Whether you're experiencing rabbit damage around your home or you're in a survival situation and need food, most people don't have access to a foothold or conibear trap.
However, many people do have wire, string, shoe laces and other similar devices that can be used to build a snare.
There's always a debate over the best way to construct a snare and the materials you should use.
I've found the best way is just to keep things as simple as possible.
Before you begin it's important to check your local laws to see if snares are legal in your area.
Each state or country usually has specific guidelines regarding dates, the gauge of wire you can use and whether or not a license is required.
Although you can use string, shoe laces and even rope to construct the snare, the preferred rabbit snare material is between 20 gauge and 24 gauge copper, brass, galvanized or stainless steel wire.
To begin, cut the wire to a length of about 21 inches.
You can measure the first few pieces but after a while you can pretty much just estimate the correct size and measuring isn't necessary.
Use a pair of wire cutters or needle nose pliers to cut the wire.
You may have to use a slightly longer piece of wire depending on the set location.
If you're in the woods and don't have access to pliers you can just bend the wire back and fourth several times until the wire breaks in half.
Once the wire is cut, take one end and make a small loop and wrap the excess wire around itself.
It's important to wrap the wire about 3 or 4 times to insure the loop won't fail when the rabbit pulls against it.
Now, take the other end of the wire and thread it though the loop you just made.
This will create the larger loop that catches the rabbit.
There's a lot of debate over the best size of the loop.
As a general rule you should make the loop a little larger than your fist.
A loop that's too big will cause you to catch the rabbit by the body or rear quarters.
The correct loop size will catch the rabbit around the neck which quickly and humanely kill the animal by strangulation.

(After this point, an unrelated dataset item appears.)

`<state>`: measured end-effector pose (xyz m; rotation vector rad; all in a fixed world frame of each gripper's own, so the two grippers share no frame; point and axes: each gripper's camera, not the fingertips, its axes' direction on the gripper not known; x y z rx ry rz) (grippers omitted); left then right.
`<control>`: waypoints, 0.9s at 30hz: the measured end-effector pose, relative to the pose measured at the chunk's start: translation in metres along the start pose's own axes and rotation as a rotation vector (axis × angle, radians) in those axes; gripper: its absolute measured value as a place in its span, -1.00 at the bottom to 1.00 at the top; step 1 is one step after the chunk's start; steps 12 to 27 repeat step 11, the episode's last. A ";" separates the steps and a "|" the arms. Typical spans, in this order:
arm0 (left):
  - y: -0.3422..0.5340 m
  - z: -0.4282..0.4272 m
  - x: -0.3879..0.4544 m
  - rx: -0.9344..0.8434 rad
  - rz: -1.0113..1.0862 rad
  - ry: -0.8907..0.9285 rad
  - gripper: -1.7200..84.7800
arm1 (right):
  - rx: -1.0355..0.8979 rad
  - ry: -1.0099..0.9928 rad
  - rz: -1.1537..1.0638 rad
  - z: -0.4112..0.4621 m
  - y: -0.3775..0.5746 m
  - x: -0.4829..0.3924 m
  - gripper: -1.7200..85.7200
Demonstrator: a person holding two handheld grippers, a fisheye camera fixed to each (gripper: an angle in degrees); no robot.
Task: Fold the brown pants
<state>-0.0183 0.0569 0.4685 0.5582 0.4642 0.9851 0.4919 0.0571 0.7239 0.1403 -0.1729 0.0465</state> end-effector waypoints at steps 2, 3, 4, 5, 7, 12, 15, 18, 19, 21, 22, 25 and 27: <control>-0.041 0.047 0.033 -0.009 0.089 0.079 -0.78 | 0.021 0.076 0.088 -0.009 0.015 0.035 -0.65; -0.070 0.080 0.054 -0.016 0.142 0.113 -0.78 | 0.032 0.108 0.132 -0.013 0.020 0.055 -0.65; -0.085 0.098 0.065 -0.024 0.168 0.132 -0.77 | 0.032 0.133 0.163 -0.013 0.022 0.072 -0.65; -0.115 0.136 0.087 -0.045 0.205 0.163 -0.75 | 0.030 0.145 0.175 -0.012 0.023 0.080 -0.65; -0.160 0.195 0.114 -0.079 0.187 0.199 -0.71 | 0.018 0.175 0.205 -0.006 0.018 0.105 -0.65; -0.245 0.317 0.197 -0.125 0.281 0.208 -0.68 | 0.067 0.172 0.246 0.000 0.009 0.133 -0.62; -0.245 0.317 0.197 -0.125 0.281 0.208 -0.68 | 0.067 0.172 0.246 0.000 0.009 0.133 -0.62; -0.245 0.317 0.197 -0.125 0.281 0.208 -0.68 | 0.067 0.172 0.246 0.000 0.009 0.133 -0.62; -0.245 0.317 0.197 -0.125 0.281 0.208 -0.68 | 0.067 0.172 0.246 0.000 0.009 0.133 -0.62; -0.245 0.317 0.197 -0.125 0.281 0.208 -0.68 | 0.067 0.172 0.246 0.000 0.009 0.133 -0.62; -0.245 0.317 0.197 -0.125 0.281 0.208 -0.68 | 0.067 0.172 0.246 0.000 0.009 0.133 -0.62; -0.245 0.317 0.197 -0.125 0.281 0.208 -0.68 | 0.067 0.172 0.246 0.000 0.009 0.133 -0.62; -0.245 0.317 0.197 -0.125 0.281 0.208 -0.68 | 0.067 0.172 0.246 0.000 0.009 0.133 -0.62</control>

To keep the shape of the loop slightly bend the wire to a vertical position as shown below.
The best location to set a rabbit snare is on a highly traveled path or "runway" that has a natural funnel made by sticks, rocks or vegetation.
Rabbits are creatures of habit and will typically follow the same pathway over and over.

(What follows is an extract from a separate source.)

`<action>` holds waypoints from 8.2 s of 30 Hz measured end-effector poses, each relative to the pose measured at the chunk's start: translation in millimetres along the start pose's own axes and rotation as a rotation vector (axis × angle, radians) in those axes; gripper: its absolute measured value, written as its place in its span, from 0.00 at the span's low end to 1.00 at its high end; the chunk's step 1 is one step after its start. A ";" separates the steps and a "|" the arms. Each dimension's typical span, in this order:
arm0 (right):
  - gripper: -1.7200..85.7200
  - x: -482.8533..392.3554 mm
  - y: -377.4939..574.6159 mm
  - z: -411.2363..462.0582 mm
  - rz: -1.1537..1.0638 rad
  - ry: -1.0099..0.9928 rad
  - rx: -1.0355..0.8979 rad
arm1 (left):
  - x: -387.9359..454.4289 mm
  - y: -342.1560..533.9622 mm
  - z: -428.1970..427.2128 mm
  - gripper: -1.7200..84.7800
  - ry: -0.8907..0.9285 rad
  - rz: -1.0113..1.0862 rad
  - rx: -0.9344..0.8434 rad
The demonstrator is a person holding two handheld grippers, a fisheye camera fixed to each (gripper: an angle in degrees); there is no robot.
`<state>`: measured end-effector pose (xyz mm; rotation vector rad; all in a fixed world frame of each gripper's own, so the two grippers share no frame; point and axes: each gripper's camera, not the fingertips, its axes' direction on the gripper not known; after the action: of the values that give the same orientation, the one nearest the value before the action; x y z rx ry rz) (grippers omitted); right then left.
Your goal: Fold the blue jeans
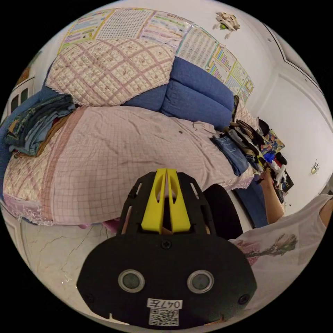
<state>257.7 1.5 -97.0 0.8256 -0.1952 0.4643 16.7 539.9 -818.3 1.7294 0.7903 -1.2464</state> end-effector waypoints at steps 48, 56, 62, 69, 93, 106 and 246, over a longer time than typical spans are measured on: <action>0.03 -624.1 218.4 258.2 -0.521 -0.493 -0.346 | -749.4 -260.3 -746.4 0.14 0.093 -0.983 0.703; 0.03 -678.1 245.7 295.4 -0.494 -0.526 -0.328 | -780.8 -297.0 -788.5 0.17 0.181 -1.079 0.620; 0.03 -721.0 268.2 324.3 -0.512 -0.526 -0.342 | -777.1 -320.1 -817.9 0.17 0.073 -1.043 0.563; 0.02 -769.1 296.4 351.6 -0.479 -0.570 -0.365 | -752.3 -335.8 -845.7 0.08 -0.129 -0.875 0.469; 0.15 -1152.6 357.7 410.8 -0.681 -1.206 -0.474 | -582.8 -60.5 -928.9 0.01 0.028 -0.621 0.497; 0.23 -1465.3 441.9 516.7 -0.823 -1.307 -0.673 | -616.7 90.0 -881.3 0.12 0.380 -0.752 0.588; 0.03 -1083.0 285.1 355.8 -1.424 -0.823 -0.472 | 53.6 439.2 224.2 0.01 -0.403 0.326 -0.173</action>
<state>-828.3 -444.0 -42.9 0.4688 -0.3910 -1.2439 313.6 143.9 -786.1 1.3422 0.3499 -1.2055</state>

A light dusting of snow on the ground makes finding a runaway a lot easier.
This picture shows a nice runway leading though some briars and pine saplings.
Once you've found the best location for the snare it's time to construct the set.

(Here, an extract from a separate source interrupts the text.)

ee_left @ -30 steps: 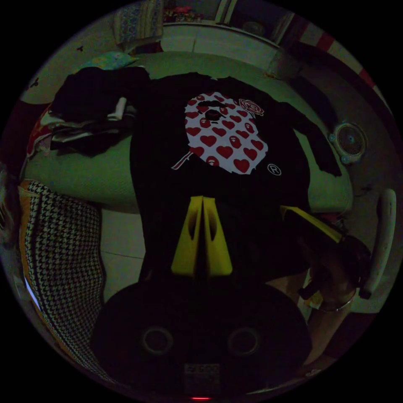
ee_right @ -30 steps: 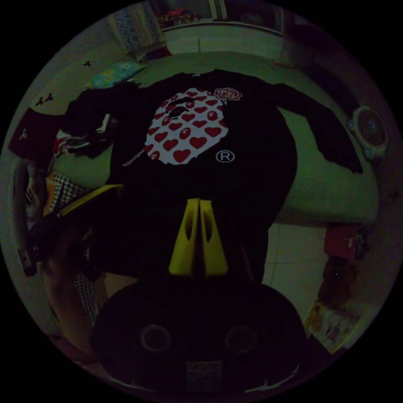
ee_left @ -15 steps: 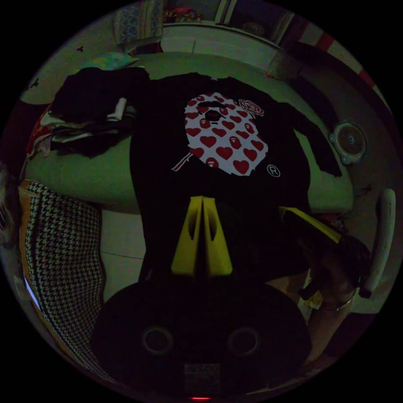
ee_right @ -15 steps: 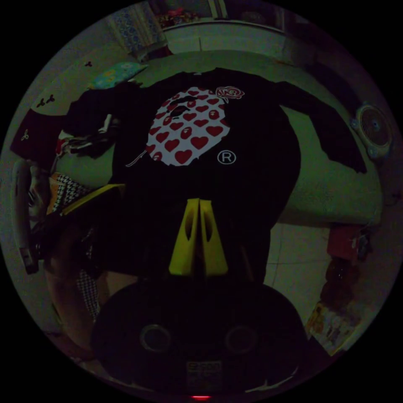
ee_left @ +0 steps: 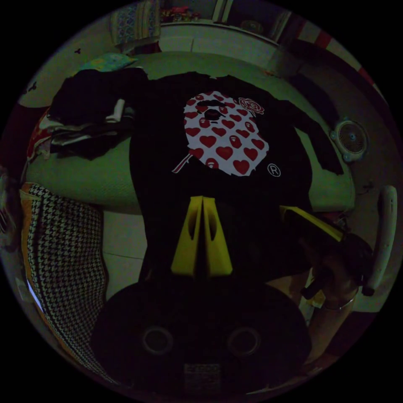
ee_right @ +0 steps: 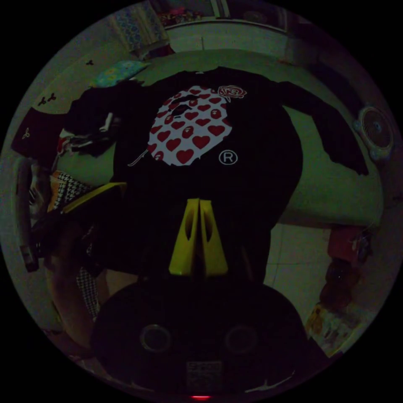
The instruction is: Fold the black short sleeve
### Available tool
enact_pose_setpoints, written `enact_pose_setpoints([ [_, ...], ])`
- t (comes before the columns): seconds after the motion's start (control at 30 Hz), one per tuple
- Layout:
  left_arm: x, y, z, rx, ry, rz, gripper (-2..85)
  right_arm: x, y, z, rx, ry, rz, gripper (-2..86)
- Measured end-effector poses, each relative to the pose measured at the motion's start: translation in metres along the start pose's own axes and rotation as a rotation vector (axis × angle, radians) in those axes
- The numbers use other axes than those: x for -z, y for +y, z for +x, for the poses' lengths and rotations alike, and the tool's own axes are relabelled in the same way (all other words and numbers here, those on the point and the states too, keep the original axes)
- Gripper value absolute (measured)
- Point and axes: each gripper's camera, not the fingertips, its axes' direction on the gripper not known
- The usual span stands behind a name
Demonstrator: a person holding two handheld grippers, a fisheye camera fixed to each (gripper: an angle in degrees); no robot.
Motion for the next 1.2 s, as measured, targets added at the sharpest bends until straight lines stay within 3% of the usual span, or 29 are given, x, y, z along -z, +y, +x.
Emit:
enact_pose_setpoints([
  [1.2, 0.054, 0.029, 0.035, -0.020, -0.002, 0.005, 0.1, 0.026, 0.041, -0.006, 0.026, 0.008, 0.010, -1.1],
])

Take a branch and stick it in the ground on an angle.
You can use a nearby tree or a small sapling that's growing naturally nearby if the location has one already available.
Wrap the wire around the branch keeping the bottom edge of your loop approximately 5 to 6 inches off the ground.
Again, make sure the wire is securely fastened to a sturdy branch so the rabbit can not escape.
Once the loop is in place you can add some small sticks to the outside edge of the snare to help funnel the rabbit into the loop if necessary.
Here's another picture taken from a distance.
That's it……you're done!
Check the snare early in the morning and at least once every 24 hours to see if you're successful.
Since snares are cheep and easy to set, many people decide to set several snares in the same area to increase the odds of catching a rabbit.